As of 30th March, the vulnerability did not have a patch or a CVE assigned to it. However, here are a few temporary fixes recommended for vulnerability mitigations/removal.
Also, there are multiple working proof-of-concept (PoC) exploits available for Spring4Shell. We strongly recommend that organizations deploy these mitigations or use a third-party firewall for defense.
The Qualys Research Team has released the following authenticated QIDs to address this vulnerability for now. These QIDs will be available starting with vulnsigs version VULNSIGS-2.5.438-3 and in Cloud Agent manifest version LX_MANIFEST-2.5.438.3-2.
|376506||Spring Core Remote Code Execution (RCE) Vulnerability (Spring4Shell)||VULNSIGS-2.5.438-3||Scanner/Cloud Agent|
|45525||Spring core or Spring beans jar detected||VULNSIGS-2.5.438-3||Scanner/Cloud Agent|
|48209||Spring Framework and Spring Boot JARs Spring Cloud JARs Detected Scan Utility||VULNSIGS-2.5.444-2/manifest 2.5.444.2-1||Scanner/Cloud Agent|
|376514||Spring Framework Remote Code Execution (RCE) Vulnerability (Spring4Shell) Scan Utility||VULNSIGS-2.5.444-2/manifest 2.5.444.2-1||Scanner/Cloud Agent|
|730416||Spring Core Remote Code Execution (RCE) Vulnerability (Spring4Shell) (Unauthenticated Check)||VULNSIGS-2.5.445-3||Scanner|
Is this vulnerability related to CVE-2022-22963?

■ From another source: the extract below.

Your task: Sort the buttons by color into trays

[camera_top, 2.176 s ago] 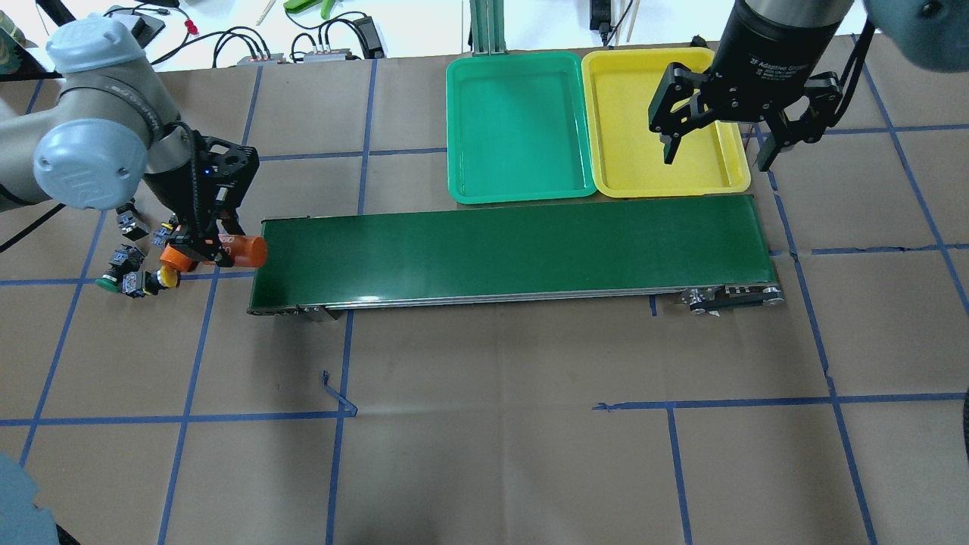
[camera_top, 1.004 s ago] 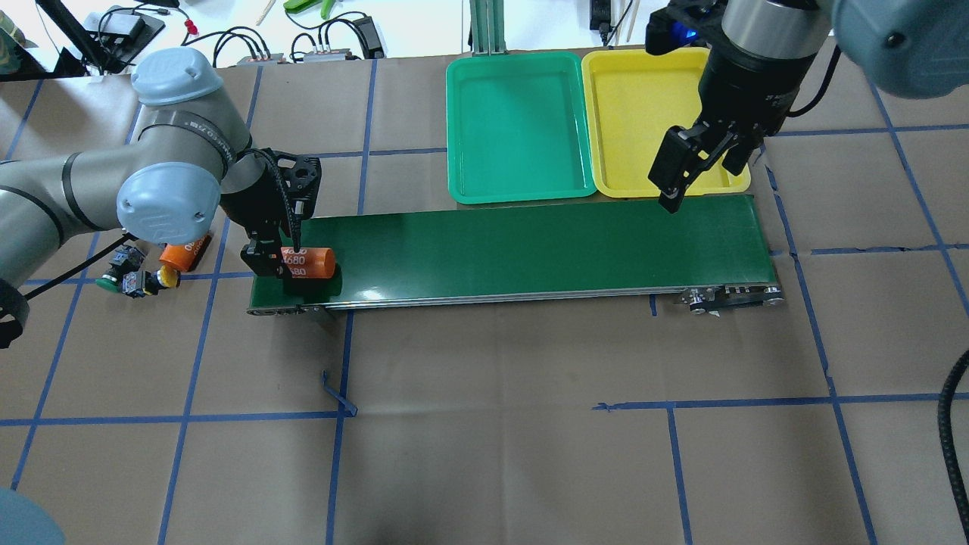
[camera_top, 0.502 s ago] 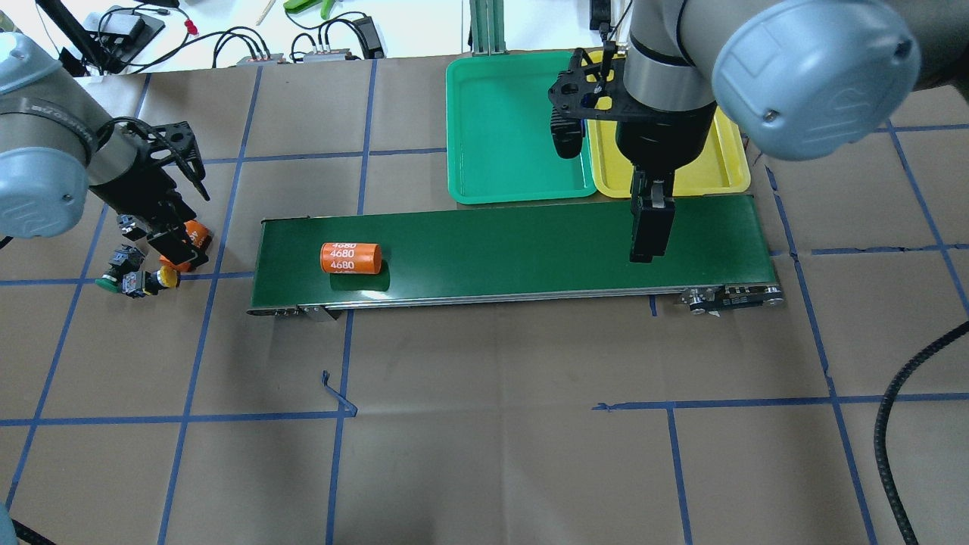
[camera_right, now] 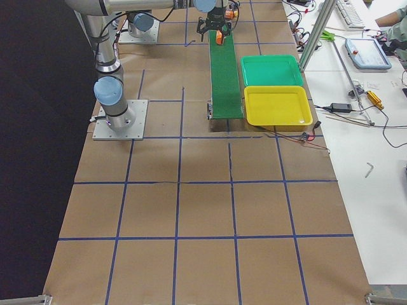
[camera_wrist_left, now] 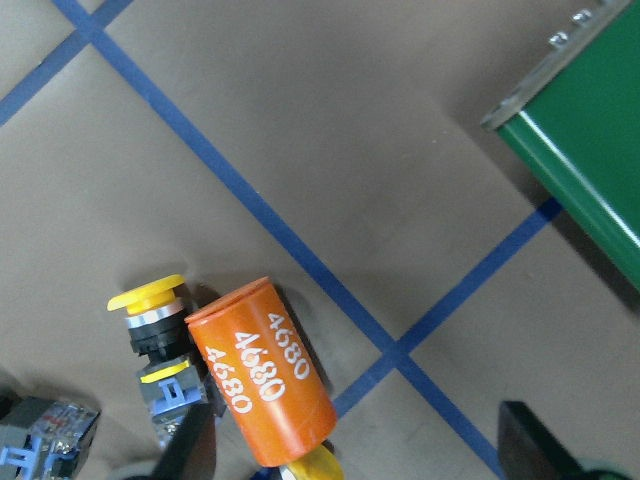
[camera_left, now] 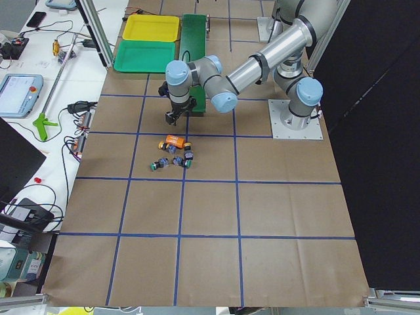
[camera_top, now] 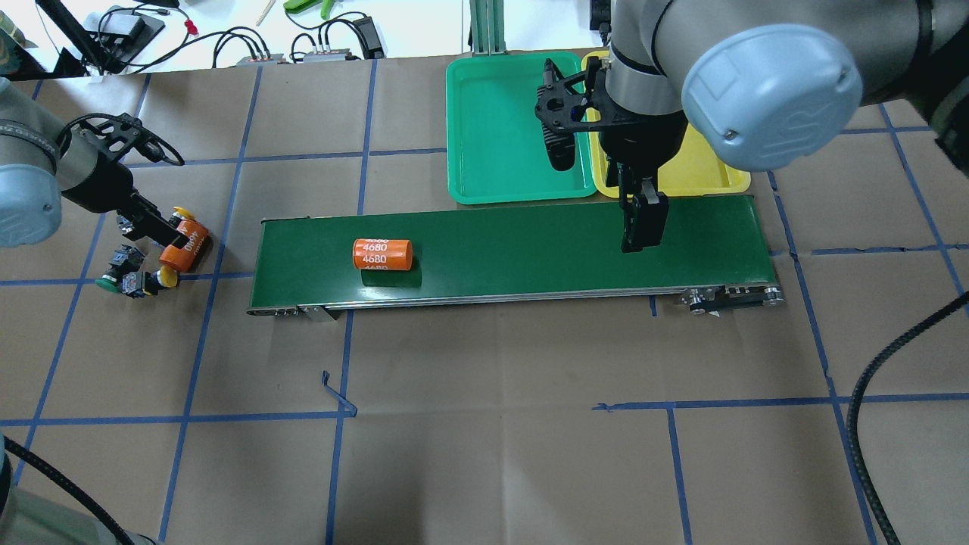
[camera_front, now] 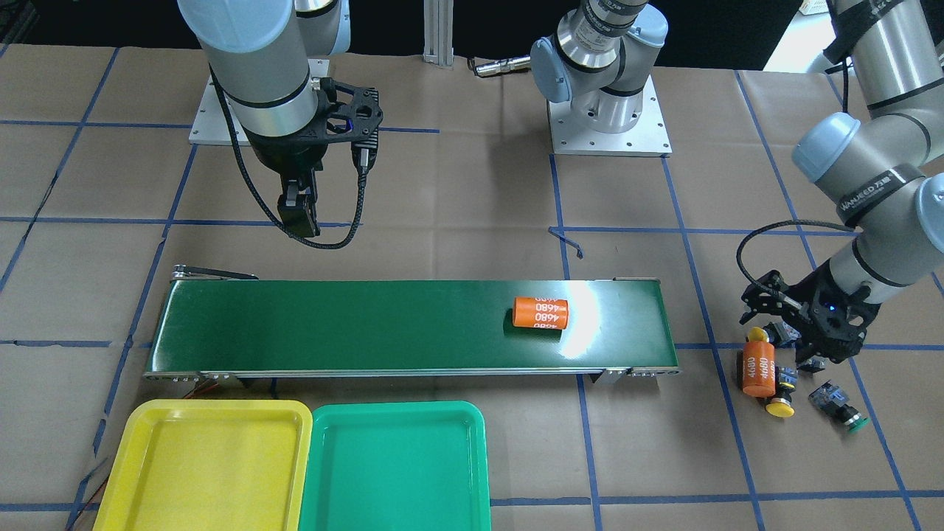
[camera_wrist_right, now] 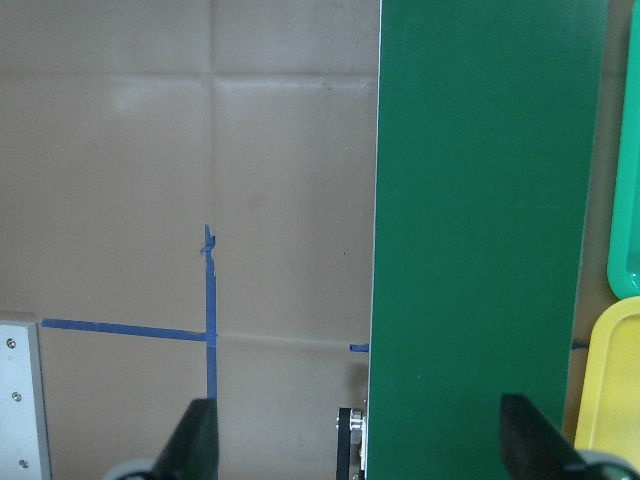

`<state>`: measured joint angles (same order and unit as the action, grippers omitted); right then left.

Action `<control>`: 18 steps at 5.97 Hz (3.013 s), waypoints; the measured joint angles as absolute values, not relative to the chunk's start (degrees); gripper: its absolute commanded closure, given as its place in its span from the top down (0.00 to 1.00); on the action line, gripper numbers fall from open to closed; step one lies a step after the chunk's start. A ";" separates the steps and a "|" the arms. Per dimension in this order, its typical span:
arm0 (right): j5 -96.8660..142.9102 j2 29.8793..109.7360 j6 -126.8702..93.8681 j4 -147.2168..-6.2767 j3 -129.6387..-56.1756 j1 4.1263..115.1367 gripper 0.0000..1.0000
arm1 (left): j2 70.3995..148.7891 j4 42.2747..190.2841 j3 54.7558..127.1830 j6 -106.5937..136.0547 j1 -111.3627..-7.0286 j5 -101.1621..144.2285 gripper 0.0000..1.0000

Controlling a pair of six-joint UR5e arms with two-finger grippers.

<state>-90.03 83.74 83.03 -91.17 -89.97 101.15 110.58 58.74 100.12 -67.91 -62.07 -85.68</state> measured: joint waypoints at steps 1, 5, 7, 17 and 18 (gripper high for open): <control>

There is some confusion about this zero-day vulnerability due to another unrelated Spring vulnerability (CVE-2022-22963) published yesterday (March 29, 2022). This vulnerability, CVE-2022-22963, impacts Spring Cloud Function, which is not in Spring Framework.
What is the detection logic for QID 376506: Spring Core Remote Code Execution (RCE) Vulnerability (Spring4Shell)?
QID 376506 is an authenticated check currently supported on Linux and Windows Operating Systems.
On Linux systems, detection checks if system has java 9 or later versions and executes ‘locate’ and ‘
ls -l /proc/*/fd ‘ to checks if one of the ‘
spring-webmvc-*.jar ‘, ‘
spring-webflux*.jar ‘ or ‘
spring-boot.*jar ‘ present on the system.
On Windows system, detection checks vulnerable instances of Spring via WMI to check spring-webmvc, spring-webflux and spring-boot are included in the running processes via command-line with JDK9 or higher.
Under what situations would QID 376506 not detect the vulnerability?
QID 376506 might not be detected if access to /proc/*/fd is restricted or if the spring-core or spring-beans file is embedded inside other binaries, such as jar, war, etc.
Also, this QID might not be detected if the locate command is not available on the target. Targets on Java versions less than 9 are not vulnerable.